1991 book by William C. Davis

Jefferson Davis: The Man and His Hour is a 1991 book by William C. Davis, published by HarperCollins Publishers. It is a biography of Jefferson Davis.

The author is not a relative of Jefferson Davis.

==Background==
William C. Davis wrote at least 25 books about the Southern United States and the U.S. Civil War.

The author used Rice University's "Papers of Jefferson Davis" collection for research.

==Contents==
There are 706 pages.

According to Herman Hattaway of University of Missouri–Kansas City, Civil War coverage and coverage of pre-Civil War affairs make up around 48% and 42% of the book, and the time Davis was imprisoned is covered in 19 pages. John M. McCardell, Jr. of Middlebury College stated that the Civil War coverage is around 50% of the work. Gary Marotta of University of Southwest Louisiana stated that the pre-1861 content is almost 33%, and that the post-Civil War content is the "slimist"[sic] (meaning "slimmest") aspect. According to Hattaway, the conclusion is expressed in 18 pages.

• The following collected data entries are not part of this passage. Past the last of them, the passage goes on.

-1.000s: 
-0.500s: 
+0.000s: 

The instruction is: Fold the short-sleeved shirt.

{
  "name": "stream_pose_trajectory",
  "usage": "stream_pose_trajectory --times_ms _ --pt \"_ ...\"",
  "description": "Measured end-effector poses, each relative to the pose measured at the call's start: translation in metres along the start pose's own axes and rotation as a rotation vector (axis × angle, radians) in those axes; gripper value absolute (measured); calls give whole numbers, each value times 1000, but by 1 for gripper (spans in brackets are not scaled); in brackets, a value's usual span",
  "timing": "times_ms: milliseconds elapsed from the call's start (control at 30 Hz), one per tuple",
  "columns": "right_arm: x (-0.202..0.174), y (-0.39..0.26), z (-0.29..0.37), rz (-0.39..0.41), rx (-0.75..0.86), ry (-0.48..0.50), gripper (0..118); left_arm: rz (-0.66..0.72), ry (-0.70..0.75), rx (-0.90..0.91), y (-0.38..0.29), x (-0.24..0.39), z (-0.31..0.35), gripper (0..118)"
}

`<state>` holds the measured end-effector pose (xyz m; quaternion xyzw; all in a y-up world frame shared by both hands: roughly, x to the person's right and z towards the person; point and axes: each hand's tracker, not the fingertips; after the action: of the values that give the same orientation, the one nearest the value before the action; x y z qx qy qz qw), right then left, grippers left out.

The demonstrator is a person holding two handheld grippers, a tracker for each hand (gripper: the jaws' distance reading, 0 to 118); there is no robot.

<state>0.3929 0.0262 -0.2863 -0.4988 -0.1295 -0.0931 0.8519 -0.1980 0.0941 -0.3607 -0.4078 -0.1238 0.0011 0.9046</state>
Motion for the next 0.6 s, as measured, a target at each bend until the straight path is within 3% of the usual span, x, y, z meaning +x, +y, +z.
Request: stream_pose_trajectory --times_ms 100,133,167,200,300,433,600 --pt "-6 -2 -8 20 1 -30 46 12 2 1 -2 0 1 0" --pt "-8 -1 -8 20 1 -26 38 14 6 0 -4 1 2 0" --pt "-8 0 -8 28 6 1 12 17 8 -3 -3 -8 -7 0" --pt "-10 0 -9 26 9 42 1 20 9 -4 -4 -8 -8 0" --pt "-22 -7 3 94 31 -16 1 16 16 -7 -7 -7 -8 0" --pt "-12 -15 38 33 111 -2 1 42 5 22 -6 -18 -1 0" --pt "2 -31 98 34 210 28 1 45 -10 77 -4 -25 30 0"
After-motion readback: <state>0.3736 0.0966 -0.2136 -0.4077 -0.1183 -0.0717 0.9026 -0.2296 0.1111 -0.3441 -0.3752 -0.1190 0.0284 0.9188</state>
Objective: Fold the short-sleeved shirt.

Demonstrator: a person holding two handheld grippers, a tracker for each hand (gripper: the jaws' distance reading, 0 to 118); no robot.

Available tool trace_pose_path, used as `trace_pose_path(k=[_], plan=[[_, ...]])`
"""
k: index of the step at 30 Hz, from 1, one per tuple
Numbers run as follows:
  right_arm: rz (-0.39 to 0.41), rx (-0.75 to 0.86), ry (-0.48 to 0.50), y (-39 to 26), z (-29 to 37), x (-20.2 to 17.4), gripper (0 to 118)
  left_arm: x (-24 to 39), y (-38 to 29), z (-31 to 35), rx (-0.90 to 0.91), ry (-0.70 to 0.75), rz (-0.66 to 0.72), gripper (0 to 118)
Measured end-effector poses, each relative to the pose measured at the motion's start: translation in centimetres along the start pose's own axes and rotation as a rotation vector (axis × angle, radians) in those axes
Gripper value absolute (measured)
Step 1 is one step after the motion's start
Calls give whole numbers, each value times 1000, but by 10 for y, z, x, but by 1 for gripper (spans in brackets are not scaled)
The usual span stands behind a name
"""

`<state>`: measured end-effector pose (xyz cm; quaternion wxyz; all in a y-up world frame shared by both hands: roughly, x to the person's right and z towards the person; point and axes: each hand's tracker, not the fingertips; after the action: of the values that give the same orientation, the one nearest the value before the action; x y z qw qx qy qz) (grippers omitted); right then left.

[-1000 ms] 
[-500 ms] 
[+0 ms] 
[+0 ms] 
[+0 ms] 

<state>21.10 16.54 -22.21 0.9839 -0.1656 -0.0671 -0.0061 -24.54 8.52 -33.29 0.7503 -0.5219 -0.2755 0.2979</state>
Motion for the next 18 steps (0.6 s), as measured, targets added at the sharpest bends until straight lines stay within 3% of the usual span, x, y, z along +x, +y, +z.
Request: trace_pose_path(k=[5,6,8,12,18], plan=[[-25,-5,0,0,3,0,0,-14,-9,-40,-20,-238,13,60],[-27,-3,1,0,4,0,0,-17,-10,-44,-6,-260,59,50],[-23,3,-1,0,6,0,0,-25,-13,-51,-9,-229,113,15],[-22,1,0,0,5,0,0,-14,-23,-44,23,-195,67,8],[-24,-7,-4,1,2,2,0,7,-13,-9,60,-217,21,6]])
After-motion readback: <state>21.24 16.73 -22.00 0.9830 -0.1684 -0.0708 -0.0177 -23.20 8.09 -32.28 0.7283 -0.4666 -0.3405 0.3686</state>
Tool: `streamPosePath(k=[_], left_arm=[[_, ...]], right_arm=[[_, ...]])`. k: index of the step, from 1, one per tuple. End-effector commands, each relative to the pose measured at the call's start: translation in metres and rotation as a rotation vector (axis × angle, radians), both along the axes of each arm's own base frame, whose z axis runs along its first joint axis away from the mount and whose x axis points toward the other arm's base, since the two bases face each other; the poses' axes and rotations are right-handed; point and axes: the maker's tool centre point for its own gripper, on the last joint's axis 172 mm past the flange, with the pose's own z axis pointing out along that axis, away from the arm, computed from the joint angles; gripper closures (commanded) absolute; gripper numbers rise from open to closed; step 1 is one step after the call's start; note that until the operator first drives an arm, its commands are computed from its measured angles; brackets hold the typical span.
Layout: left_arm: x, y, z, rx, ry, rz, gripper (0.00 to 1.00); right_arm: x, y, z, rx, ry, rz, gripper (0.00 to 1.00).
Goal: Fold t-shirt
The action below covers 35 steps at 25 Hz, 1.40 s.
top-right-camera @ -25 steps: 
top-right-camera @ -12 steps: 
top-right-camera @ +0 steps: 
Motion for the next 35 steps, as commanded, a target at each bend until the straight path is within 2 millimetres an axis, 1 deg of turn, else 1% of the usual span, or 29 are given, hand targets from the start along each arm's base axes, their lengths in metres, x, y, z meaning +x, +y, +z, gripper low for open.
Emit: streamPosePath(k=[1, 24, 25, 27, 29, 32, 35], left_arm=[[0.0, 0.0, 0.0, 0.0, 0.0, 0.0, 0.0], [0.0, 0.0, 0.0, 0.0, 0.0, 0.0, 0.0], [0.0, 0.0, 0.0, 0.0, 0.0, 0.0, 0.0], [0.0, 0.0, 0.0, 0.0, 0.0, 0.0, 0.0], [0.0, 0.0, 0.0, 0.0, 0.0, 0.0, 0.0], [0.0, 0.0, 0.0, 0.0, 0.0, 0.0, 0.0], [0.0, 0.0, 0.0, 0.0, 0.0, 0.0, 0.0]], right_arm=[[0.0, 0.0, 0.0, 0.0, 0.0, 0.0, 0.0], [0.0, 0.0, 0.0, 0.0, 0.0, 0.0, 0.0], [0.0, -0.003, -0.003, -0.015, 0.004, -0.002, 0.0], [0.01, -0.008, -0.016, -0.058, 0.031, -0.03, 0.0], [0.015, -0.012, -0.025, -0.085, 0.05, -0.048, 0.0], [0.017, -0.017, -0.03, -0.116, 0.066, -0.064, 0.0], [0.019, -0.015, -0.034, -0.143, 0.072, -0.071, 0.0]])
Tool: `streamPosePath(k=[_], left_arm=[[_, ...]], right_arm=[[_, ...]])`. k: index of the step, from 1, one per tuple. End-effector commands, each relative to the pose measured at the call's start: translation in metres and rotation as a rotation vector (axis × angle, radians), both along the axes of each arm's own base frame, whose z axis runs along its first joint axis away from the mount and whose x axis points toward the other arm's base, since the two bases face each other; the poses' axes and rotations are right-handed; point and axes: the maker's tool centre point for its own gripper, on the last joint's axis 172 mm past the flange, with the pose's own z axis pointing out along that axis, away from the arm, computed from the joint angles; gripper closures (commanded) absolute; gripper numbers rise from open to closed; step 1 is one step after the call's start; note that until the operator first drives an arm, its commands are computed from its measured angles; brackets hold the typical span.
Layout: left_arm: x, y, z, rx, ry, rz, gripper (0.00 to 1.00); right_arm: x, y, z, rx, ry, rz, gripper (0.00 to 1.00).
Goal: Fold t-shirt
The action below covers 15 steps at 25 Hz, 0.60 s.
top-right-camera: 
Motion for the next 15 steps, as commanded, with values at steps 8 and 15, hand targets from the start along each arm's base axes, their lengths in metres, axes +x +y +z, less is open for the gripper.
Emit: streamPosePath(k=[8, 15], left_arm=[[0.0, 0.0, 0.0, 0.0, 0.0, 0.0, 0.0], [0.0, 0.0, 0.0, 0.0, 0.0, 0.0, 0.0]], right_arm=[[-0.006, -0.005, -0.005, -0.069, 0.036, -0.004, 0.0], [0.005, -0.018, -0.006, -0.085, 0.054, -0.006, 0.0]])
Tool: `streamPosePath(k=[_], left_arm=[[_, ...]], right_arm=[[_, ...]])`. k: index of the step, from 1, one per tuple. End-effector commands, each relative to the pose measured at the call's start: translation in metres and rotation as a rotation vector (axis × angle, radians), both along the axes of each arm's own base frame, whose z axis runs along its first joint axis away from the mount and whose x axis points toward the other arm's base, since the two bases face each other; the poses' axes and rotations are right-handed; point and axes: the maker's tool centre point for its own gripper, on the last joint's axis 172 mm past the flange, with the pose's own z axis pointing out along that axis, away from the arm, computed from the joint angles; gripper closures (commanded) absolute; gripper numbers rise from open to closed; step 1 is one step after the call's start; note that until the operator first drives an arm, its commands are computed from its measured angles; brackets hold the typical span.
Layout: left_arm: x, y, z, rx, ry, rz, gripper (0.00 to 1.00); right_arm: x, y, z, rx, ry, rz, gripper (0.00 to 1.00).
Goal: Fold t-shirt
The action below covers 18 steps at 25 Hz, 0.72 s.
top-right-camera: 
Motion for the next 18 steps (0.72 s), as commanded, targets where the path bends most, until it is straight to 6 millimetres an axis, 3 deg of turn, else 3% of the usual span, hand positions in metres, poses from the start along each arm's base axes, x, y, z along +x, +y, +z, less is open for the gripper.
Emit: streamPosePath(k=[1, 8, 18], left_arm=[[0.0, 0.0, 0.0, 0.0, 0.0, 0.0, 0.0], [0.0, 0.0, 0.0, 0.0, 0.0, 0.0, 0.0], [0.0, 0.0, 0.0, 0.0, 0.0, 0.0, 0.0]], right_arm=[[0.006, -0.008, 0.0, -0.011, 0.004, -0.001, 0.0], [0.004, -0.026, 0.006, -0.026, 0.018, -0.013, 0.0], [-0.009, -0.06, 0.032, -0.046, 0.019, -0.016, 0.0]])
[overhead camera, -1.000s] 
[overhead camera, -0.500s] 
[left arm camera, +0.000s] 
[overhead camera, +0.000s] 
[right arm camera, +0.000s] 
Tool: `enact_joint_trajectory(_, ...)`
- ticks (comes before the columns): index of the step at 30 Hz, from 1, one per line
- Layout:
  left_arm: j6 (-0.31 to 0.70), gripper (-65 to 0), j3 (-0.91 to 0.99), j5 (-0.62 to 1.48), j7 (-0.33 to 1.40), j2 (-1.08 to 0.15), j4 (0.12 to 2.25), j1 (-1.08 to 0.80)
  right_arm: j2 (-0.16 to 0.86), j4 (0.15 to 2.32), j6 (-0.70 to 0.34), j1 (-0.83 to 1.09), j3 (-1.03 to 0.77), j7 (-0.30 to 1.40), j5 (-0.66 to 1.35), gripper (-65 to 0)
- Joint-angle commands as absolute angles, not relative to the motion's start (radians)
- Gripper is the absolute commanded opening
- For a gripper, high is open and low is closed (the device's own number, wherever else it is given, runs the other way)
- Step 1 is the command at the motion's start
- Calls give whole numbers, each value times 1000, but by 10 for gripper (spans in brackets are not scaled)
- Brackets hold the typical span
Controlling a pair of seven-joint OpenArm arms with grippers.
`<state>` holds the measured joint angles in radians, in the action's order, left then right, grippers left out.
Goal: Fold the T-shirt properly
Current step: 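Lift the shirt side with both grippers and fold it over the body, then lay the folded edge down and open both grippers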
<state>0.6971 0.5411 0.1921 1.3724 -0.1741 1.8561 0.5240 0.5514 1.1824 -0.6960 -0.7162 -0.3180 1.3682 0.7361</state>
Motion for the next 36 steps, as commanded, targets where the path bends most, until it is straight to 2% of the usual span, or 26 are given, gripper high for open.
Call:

Marotta stated that the author "sees through the Jefferson Davis myth", arguing that the author did not examine the reasons why Davis did his actions even though he presented superficial aspects of it.

According to the book, Jefferson Davis micromanaged, overall had poor overall actions as president, and as stated by Marotta, had a "character and personality" incompatible with his job.

==Reception==
David Herbert Donald, in The New York Times, described the book as "richly textured", "a standard, authoritative account of" the subject's life, and "the fullest and best biography yet written".

Hattaway described the book as "the best extant biography of" Davis. Hattaway characterized the book as being imbalanced, with the amount of coverage of content other than the Civil War period and Davis' life prior to the Civil War as "disappointingly scant".

Marotta praised the "factual verification and reassessment" and characterized the book as being "thoroughly researched" and "heavily annotated". Marotta argued that the author should have focused on "uncovering meaning and significance" as opposed to "events of history".

McCardell described the book as a "fine biography".

Kirkus Reviews stated that the book is "dispassionate, well-researched, and skillful".

Publishers Weekly stated that the work is "pragmatic but sympathetic".